Modern intrauterine devices (IUDs) are safe, effective, and quickly reversible long-term contraceptives that require little attention after insertion. Yet safety concerns and programmatic challenges have held back IUD services in many countries. New assessment of research findings, recently translated into guidance by the World Health Organization, should help reassure providers that most women can use IUDs safely.
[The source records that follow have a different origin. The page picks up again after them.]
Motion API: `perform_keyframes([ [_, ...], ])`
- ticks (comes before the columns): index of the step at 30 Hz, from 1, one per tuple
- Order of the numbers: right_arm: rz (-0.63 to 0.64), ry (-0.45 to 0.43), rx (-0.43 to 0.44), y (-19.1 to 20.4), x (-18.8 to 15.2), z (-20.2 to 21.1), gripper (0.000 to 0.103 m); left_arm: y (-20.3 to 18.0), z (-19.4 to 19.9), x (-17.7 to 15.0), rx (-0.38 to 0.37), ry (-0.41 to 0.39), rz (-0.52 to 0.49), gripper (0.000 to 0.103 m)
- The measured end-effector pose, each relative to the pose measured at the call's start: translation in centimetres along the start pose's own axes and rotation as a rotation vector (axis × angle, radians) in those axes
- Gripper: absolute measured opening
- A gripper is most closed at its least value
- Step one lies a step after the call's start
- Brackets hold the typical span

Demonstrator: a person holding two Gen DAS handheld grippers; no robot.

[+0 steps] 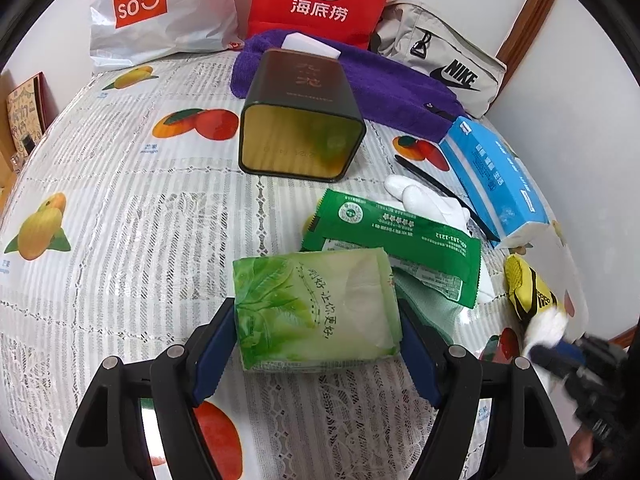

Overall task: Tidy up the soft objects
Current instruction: 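Lift the white cloth with the right tool while the left tool holds the green pack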

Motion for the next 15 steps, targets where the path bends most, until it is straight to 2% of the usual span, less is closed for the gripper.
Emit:
perform_keyframes([
  [5,-0.002,-0.035,-0.129,-4.0,1.8,1.1,0.015,0.2,0.4,0.6,0.043,-0.029,-0.031,0.073],
  [9,-0.023,-0.032,-0.183,-7.1,2.5,1.5,0.015,0.4,0.7,1.4,0.063,-0.044,-0.039,0.072],
  [12,-0.048,-0.008,-0.207,-9.0,2.6,1.1,0.015,0.8,0.6,1.9,0.087,-0.043,-0.038,0.072],
  [15,-0.062,0.041,-0.195,-10.1,2.1,-0.1,0.015,1.0,0.2,2.4,0.102,-0.040,-0.030,0.072],
])
Point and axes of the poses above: each gripper's, at about its wrist camera, not at the fingertips, and z roughly against the way its jaws point, y to its left, x to its top, the point moved 8 cm from there along -z, roughly the way its jaws point, and after that the axes turned 13 degrees about -y, right-handed, at the moved point
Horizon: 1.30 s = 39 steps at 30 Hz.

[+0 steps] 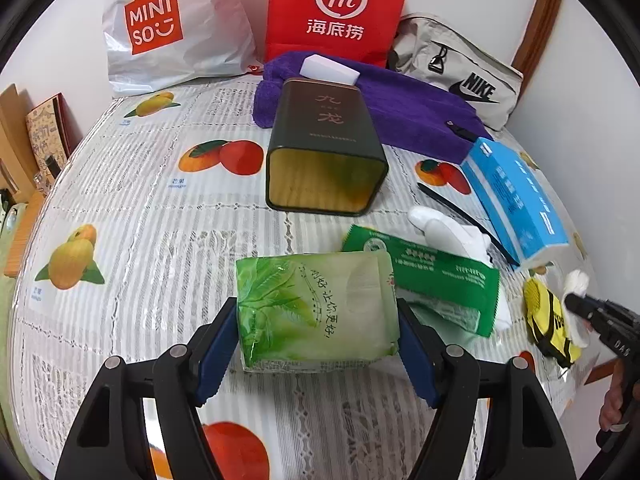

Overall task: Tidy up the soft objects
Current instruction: 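Lift the white cloth with the right tool while the left tool holds the green pack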

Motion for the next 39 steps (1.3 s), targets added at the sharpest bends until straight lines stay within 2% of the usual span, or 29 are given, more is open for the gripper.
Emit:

Some family planning programs now are giving the IUD new attention. Basic requirements for making high-quality IUD services available include:

  • Service delivery guidelines updated by stakeholders to remove unnecessary barriers.
  • Front line providers trained how and why to follow the guidelines and backed up with supportive supervision.
  • A core group of IUD providers, well trained in IUD insertion and removal, counseling, and management of side effects and complications, who can maintain their skills by seeing a steady flow of clients. Competency-based training, which focuses on ensuring each trainee demonstrates competence, works best.
  • A referral system to assure that women who want IUDs can easily make contact with the core group of providers.
  • Necessary infrastructure, equipment and supplies to provide high-quality IUD services. Low-resource settings can adopt innovative strategies to provide ongoing IUD services.
  • Clients who are well informed about the IUD. Well-designed communication activities and helpful counseling increase people's understanding of the IUD and may reduce unfounded or exaggerated concerns.

How To Use This Report

Family planning program managers can use this report to:

  • Overcome perceived programmatic challenges to providing IUD services, including approaches to keep down costs (see 'Providing High-Quality IUD Services').
  • Help assure good-quality care for IUD services. The checklist, "Program Plan for Providing High-Quality IUD Services," may be particularly useful (see 'Checklist: Program Plan for Providing High-Quality IUD Services').
  • Answer questions from providers and policy makers about IUD safety, medical eligibility criteria, and programming needs.
  • Be alert for common provider biases—and practices that come out of those biases—that unnecessarily limit IUD use.